At times, though, it does feel like you’re watching ‘A CHRISTPHOER NOLAN FILM’. All the staples of his recent output are present are correct; Michael Caine cameo? Check. Flamboyant support from hot young Brit thesp? Check (for Robert Pattinson here, read Tom Hardy in Inception). Honking great score? Check, here provided by Ludwig Goransson rather than usual collaborator Hans Zimmer. It’s so huge, so overblown, in that at time it risks jumping the shark in Nolan’s apparent attempts to out-Nolan himself. A welcome new addition to the usual Nolan regulars is John David Washington, who seems to have almost come from nowhere in the last few years before starring in the brilliant BlacKKKlansman and now proving himself comfortable carrying a major movie, and establishing himself as the next big action star.
While his technical craftsmanship cannot be called into question, one frequent criticism of Nolan’s work is that it lacks emotional resonance. I’ve never agreed with that assessment, finding emotional impact even is his Dark Knight trilogy, but in Tenet, the criticism may be a fair one. The plot and action sequences are at times so preposterous that it’s hard to find an emotional grounding, with elements like Sator’s wife Kat’s relationship with her son, clearly there to give some sentimental heft, essentially being blown away by the next half-backwards fight scene or 747 crashing into a warehouse. Even this troubling emotional dynamic seems oddly, presciently apt, however, watching it in a time when we have stopped interacting with each other in the normal ways. I sat alone, wearing a mask and reeking of hand sanitiser, as the people on screen displayed a wariness of each other, often struggling to communicate through masks. Yet another reason why this was the perfect film to herald a return of the cinema-going experience.

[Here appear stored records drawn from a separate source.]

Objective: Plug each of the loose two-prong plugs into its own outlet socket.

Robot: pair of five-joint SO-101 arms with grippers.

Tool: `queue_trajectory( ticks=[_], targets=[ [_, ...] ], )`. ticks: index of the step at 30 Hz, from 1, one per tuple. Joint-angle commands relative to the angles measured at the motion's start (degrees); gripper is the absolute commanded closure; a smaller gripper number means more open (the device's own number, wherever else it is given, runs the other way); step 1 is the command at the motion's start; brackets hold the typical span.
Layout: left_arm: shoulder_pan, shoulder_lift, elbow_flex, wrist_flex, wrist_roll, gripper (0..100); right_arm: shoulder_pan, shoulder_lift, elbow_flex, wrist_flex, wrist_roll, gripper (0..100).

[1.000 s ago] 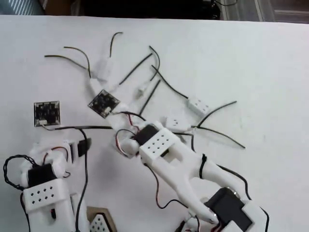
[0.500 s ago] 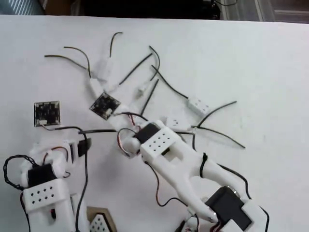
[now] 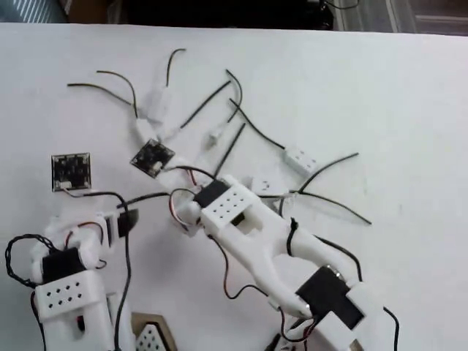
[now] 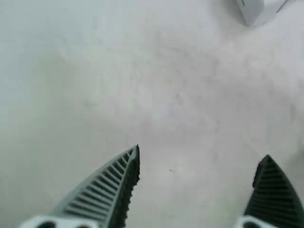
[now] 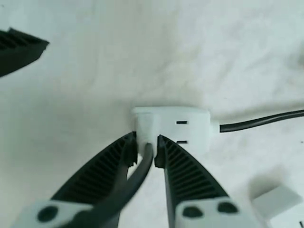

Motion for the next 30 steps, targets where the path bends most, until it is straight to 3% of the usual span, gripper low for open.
queue_trajectory(
  ticks=[1,9,23,30],
  targets=[
    [-0.48,-1.19,-0.09,-1.14,0.35,63,0.04,1.36,-1.05,-0.40,0.09,98.1],
    [-0.48,-1.19,-0.09,-1.14,0.35,63,0.04,-0.57,-7.03,-0.75,0.18,98.1],
    [-0.48,-1.10,-0.09,-1.14,0.35,63,-4.00,-0.13,-9.67,-16.22,0.53,97.8],
    [-0.48,-1.27,0.44,-1.14,0.35,63,-3.91,7.25,-9.85,-21.76,0.00,97.6]
  ],
)
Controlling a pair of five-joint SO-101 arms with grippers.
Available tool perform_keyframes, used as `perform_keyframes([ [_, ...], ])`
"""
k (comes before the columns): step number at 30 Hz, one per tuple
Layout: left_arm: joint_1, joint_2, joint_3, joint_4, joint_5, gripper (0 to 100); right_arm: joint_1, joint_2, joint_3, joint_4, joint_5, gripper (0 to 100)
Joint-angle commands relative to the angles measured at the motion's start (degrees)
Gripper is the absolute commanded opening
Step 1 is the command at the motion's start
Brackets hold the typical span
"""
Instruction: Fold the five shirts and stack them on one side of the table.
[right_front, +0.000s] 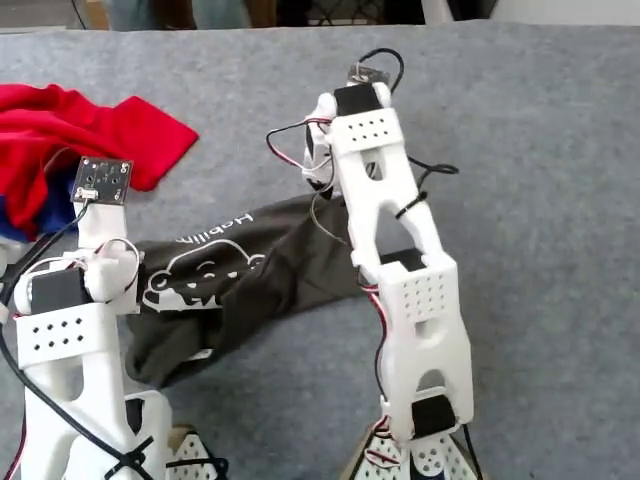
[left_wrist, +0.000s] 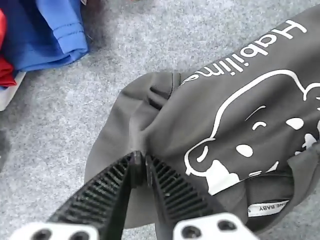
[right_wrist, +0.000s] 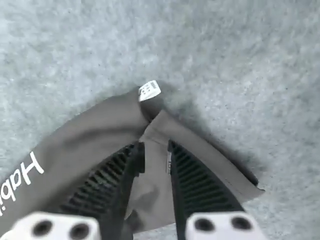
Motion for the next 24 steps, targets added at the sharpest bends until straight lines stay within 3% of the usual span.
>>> perform_keyframes([
  [1,-0.13,-0.97,-0.22,-0.44,0.53,3,-0.70,-0.31,-2.15,0.62,-0.97,12.3],
  [16,-0.57,-1.05,-0.40,-0.53,0.53,3,-0.53,4.97,-1.10,0.26,-3.69,15.5],
  [24,-0.57,-1.05,-0.31,-0.44,0.53,3,-0.79,6.11,-11.38,0.44,-3.34,15.5],
])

From a technical point of view, visually the film is unremittingly spectacular, but one aspect where this is lacking is in the sound. With the huge score and loud sound affects unrelenting, in several scenes it’s difficult to hear what seems like fairly crucial dialogue. In a film this confusing, being able to hear exposition is an absolute necessity, so it’s frustrating at times that, either due to characters talking through masks or intrusive background noise, dialogue here is at times so garbled it makes Bane in The Dark Knight Rises sound like he’s talking in perfect received pronunciation.

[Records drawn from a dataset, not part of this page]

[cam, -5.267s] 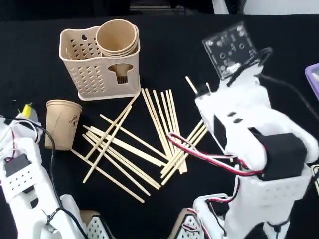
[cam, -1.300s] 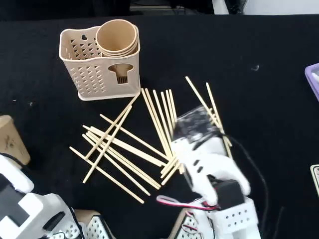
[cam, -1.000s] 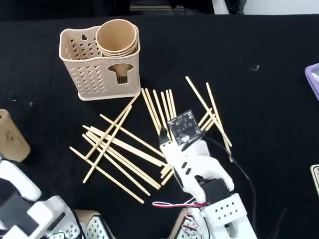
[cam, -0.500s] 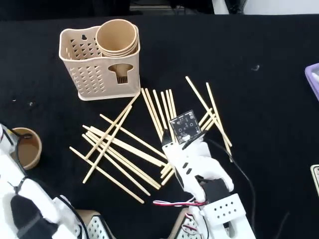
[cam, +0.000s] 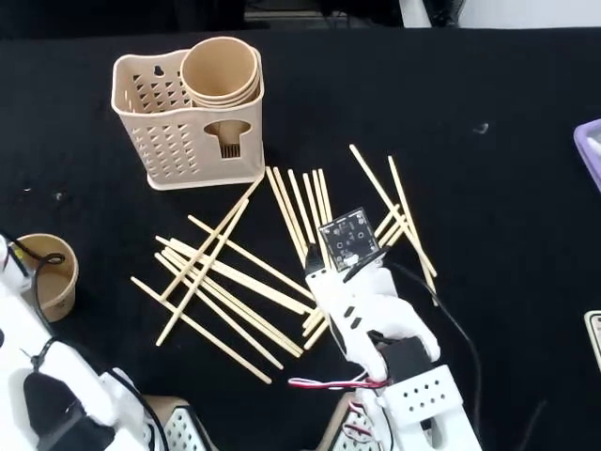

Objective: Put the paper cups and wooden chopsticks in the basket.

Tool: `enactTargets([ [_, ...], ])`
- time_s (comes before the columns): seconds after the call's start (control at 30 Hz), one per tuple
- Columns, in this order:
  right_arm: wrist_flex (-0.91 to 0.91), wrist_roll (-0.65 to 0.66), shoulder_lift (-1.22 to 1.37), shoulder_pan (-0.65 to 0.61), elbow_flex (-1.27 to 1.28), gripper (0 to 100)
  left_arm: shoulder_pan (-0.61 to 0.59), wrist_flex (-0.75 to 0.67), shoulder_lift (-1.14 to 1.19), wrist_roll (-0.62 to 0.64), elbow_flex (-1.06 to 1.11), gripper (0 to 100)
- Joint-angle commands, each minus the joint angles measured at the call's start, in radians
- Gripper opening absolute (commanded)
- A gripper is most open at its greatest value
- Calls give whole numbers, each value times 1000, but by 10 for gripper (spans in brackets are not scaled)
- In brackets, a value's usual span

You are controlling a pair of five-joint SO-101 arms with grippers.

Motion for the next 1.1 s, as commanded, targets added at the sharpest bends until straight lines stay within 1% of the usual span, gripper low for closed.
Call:
enactTargets([
  [0.0, -26, 2, -7, 12, -4, 138, 2, 8, -26, 8, -48, 30],
  [0.1, -26, 2, -7, 12, -4, 138, 1, 9, -34, 15, -54, 30],
  [0.17, -26, 2, -7, 12, -4, 138, 1, 9, -41, 18, -110, 30],
  [0.23, -26, 2, -7, 12, -4, 138, 1, 2, -63, 60, -171, 30],
  [0.37, -34, 2, -7, 17, -1, 138, 5, -2, -132, 209, -294, 32],
  [0.5, -35, 2, -7, 18, 10, 138, 8, -2, -203, 419, -395, 30],
  [0.57, -35, -2, -7, 35, 10, 138, 24, -2, -224, 474, -449, 30],
  [0.67, -35, -5, -7, 80, 7, 138, 157, 0, -239, 505, -547, 30],
  [0.77, -35, -5, -7, 94, 5, 138, 302, -3, -236, 548, -668, 30],
  [0.83, -35, -5, -7, 94, 5, 138, 414, -44, -224, 574, -722, 30],
  [0.93, -35, 0, -7, 94, 7, 138, 561, -147, -173, 580, -742, 30],
  [1.07, -35, 0, -7, 94, 7, 138, 690, -203, -83, 580, -773, 30],
])
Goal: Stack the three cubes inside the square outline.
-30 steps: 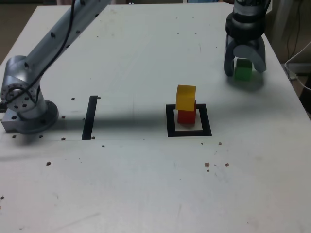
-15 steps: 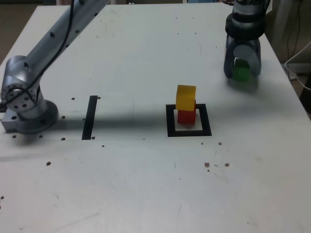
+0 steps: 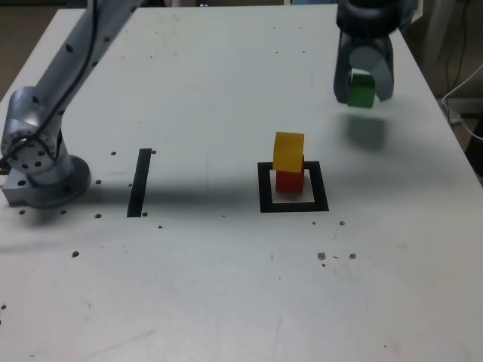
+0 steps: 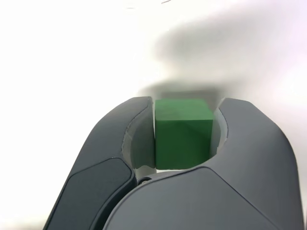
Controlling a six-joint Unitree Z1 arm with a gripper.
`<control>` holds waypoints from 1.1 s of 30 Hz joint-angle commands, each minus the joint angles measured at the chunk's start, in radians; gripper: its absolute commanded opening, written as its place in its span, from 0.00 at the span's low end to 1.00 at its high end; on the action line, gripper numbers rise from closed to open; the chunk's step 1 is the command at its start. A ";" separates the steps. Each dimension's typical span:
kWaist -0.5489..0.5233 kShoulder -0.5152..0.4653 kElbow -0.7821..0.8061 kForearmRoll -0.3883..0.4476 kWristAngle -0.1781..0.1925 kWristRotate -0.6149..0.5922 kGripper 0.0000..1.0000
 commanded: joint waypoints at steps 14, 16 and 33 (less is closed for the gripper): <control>-0.035 -0.321 0.358 -0.020 0.020 -0.034 0.23; -0.046 -0.358 0.419 -0.032 0.016 -0.050 0.23; -0.241 -0.480 0.552 0.026 -0.050 -0.191 0.23</control>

Whether in the long-term Tenet proves to be an enduring classic both on the big screen and on DVD in the way I believe most of his output will be, or something to simply experience on the big screen remains to be seen, and a second viewing is undoubtedly necessary for me to fully process and digest it. Despite its flaws though, and given the time in which it is being viewed, it’s hard to emerge from the experience feeling that Tenet is anything but a triumph.